* _PROBLEM_
Once the line containing "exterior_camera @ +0" is located, give it again exactly, together with each line that follows it to the end of the entries, and add nothing else.

Records drawn from a dataset
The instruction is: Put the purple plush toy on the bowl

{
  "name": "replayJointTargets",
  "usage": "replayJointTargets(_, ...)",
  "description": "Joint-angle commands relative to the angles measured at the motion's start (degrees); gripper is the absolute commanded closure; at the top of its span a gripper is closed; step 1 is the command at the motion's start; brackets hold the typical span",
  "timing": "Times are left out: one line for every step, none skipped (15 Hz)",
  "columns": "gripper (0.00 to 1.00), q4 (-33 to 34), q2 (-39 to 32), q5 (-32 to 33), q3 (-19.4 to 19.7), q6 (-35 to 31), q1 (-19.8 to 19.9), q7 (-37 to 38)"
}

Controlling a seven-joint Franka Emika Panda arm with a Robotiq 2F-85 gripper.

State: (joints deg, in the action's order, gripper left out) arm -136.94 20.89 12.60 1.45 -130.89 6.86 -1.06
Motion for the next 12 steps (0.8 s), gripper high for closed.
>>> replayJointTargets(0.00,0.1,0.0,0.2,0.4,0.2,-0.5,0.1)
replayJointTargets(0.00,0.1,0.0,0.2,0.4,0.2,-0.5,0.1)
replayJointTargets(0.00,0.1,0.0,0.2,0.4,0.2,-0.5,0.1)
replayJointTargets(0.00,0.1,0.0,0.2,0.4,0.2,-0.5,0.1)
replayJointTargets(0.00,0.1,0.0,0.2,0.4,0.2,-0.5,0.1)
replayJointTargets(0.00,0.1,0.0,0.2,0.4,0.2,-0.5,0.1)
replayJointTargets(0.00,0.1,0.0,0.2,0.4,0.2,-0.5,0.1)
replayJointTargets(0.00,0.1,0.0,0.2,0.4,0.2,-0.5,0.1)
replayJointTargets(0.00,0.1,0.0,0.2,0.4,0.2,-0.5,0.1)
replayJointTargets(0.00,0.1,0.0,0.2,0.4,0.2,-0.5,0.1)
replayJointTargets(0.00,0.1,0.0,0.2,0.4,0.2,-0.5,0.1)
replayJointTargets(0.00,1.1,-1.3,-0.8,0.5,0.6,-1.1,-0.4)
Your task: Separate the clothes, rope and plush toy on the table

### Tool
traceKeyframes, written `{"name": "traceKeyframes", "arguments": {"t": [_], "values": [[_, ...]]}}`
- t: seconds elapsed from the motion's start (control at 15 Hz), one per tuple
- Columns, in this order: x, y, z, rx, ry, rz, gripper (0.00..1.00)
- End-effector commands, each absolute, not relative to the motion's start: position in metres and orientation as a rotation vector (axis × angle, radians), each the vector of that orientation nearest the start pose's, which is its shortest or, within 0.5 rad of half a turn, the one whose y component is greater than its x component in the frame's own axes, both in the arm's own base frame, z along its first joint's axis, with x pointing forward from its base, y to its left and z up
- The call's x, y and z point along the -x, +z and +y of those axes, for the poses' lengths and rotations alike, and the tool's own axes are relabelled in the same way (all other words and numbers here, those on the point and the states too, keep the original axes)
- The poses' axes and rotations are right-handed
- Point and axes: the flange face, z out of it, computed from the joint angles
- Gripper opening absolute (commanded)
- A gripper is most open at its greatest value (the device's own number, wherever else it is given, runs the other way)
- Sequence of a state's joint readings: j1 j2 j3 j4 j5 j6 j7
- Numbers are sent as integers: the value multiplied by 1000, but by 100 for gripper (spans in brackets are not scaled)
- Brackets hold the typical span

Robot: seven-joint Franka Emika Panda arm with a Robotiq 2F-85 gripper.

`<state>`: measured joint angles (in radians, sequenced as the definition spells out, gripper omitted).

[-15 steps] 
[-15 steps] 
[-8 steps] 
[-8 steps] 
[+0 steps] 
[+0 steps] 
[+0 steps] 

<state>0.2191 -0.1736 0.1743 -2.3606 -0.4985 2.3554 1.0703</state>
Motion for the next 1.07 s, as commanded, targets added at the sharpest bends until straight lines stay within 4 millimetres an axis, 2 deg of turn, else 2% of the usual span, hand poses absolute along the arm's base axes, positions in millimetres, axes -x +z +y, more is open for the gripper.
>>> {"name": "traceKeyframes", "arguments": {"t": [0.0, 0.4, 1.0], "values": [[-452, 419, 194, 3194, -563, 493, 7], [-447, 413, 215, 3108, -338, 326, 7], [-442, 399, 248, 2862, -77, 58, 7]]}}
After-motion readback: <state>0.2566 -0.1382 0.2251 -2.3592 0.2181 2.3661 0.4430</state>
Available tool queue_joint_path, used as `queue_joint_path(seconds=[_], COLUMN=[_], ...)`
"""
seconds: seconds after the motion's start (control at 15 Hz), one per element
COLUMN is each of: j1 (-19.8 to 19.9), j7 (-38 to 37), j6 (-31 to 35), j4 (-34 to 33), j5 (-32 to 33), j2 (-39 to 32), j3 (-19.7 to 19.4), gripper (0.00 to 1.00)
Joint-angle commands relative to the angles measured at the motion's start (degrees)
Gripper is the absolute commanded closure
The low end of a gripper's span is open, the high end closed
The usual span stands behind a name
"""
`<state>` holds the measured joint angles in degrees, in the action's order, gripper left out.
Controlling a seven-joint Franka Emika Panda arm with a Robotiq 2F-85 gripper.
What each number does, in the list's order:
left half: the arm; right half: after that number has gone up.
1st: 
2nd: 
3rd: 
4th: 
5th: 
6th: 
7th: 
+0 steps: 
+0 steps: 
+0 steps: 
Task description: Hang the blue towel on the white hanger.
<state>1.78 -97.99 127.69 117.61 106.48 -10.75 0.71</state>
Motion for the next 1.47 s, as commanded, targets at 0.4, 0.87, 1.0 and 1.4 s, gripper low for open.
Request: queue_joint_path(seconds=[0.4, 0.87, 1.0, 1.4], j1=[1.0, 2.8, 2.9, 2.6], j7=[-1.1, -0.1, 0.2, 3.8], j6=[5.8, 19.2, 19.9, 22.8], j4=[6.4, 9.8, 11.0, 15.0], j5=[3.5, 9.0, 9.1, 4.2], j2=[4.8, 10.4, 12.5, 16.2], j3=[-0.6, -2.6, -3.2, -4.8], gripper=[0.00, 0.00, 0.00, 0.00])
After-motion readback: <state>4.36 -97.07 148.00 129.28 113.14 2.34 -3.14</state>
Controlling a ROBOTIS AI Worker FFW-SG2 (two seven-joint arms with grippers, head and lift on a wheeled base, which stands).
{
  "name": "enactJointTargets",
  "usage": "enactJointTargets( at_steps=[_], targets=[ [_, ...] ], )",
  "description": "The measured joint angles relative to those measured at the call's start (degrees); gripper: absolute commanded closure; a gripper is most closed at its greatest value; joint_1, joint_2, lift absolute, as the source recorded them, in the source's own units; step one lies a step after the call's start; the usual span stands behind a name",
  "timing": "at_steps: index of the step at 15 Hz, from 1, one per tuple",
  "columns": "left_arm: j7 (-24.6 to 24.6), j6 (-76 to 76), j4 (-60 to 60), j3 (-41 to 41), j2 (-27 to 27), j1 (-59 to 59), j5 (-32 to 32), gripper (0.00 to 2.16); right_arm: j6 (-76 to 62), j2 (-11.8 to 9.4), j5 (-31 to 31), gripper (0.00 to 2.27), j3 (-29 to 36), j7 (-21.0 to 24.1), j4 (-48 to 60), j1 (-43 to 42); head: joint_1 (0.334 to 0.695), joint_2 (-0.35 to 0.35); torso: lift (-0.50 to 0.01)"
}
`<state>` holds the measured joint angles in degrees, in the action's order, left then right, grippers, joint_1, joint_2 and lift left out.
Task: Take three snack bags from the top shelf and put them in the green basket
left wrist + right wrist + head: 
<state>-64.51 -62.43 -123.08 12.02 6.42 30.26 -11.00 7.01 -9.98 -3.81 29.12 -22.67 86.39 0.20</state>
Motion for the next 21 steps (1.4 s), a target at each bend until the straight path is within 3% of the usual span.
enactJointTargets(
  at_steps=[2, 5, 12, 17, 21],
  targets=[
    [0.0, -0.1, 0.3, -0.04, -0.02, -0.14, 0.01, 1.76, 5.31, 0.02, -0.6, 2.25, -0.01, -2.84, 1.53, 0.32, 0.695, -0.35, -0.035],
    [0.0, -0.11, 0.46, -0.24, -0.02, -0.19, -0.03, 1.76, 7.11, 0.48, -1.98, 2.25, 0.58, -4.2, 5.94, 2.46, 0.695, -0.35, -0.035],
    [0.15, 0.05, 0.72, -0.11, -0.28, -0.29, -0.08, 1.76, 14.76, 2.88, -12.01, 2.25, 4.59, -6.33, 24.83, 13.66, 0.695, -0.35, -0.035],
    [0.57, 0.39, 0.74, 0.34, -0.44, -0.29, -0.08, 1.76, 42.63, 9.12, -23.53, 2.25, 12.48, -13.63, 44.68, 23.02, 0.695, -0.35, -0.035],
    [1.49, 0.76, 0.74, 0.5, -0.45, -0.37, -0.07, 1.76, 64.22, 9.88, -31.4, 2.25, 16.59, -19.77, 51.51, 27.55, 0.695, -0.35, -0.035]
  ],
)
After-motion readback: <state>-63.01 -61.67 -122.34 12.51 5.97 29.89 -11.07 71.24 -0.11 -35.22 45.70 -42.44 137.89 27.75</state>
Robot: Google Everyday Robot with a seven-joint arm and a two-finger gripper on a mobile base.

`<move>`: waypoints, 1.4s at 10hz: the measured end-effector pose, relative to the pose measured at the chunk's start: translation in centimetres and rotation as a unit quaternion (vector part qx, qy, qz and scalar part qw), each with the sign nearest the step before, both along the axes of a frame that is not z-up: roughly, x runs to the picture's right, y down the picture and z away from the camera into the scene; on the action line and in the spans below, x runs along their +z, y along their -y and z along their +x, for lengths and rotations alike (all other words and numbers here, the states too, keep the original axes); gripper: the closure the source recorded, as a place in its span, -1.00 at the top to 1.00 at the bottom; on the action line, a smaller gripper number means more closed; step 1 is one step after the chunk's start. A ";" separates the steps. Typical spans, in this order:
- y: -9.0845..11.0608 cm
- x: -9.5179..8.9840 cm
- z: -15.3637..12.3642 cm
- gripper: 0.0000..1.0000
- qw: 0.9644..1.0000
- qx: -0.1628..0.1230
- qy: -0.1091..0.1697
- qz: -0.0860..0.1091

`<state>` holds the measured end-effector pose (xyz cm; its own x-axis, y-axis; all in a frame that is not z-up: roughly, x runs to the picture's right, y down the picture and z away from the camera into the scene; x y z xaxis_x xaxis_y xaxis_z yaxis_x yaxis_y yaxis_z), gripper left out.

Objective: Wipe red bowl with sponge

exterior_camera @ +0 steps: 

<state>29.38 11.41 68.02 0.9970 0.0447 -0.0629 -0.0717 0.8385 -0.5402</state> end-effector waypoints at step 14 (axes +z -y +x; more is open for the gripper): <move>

* _WRITTEN RESPONSE_
exterior_camera @ +0 steps: 

<state>29.38 11.41 68.02 0.9970 0.0447 -0.0629 -0.0717 0.8385 -0.5402</state> end-effector waypoints at step 14 (axes +z -y +x; more is open for the gripper): <move>

The required response has been given in full.